● **TASK OBJECTIVE**
Go to the line holding "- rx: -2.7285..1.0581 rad" in the entries below and write out exactly every line down to and including the line holding "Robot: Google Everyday".

● **DATA FOR THIS TASK**
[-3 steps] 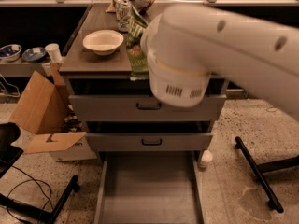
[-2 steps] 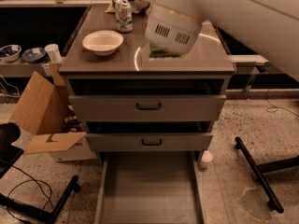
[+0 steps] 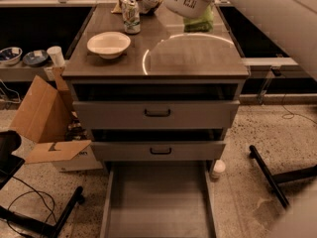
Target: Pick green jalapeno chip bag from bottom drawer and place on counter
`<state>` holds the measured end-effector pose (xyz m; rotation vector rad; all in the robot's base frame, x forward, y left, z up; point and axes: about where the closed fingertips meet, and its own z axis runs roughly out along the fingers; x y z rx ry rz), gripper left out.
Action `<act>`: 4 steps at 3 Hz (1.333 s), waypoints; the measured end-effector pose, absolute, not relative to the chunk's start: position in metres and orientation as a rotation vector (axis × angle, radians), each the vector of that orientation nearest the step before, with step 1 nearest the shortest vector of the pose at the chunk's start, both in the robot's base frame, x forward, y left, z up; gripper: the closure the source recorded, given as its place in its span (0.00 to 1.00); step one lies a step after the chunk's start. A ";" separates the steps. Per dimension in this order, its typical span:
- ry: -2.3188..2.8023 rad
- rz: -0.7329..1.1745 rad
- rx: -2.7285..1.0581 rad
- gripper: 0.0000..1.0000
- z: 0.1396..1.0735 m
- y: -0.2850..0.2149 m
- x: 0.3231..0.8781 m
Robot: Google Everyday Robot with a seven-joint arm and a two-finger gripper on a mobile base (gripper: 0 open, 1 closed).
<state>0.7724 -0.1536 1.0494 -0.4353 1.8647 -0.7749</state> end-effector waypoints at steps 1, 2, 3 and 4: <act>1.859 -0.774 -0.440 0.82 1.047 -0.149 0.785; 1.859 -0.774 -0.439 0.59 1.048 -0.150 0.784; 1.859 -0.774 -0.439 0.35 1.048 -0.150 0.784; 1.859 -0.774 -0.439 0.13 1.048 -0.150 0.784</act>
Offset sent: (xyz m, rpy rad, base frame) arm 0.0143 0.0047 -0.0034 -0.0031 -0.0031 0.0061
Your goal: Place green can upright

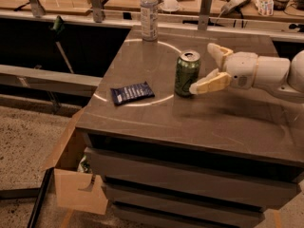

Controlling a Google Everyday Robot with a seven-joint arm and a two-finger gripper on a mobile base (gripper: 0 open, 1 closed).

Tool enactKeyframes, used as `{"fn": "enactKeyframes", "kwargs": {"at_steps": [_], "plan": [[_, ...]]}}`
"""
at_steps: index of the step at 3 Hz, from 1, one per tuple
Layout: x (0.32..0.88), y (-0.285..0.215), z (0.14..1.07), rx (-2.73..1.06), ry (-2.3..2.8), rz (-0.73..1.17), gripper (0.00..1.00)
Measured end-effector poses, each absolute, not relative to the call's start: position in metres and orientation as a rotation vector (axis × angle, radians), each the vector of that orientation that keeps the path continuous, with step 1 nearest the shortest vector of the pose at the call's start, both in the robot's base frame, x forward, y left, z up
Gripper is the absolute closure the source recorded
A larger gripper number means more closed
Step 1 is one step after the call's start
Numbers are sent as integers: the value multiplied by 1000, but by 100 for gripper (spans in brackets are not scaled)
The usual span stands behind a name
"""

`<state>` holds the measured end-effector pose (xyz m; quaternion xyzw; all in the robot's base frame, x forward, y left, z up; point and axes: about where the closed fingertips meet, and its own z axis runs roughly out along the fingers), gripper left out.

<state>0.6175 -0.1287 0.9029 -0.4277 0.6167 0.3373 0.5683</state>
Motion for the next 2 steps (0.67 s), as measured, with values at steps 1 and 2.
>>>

● **EXPECTED ANSWER**
- rx: -2.7285..1.0581 rad
- gripper: 0.0000..1.0000
- z: 0.1396..1.0735 m
- y: -0.2850..0.2149 m
- x: 0.3231..0.8781 m
Robot: Google Everyday Robot with a seven-joint arm and a two-finger gripper on a mobile base (gripper: 0 open, 1 closed).

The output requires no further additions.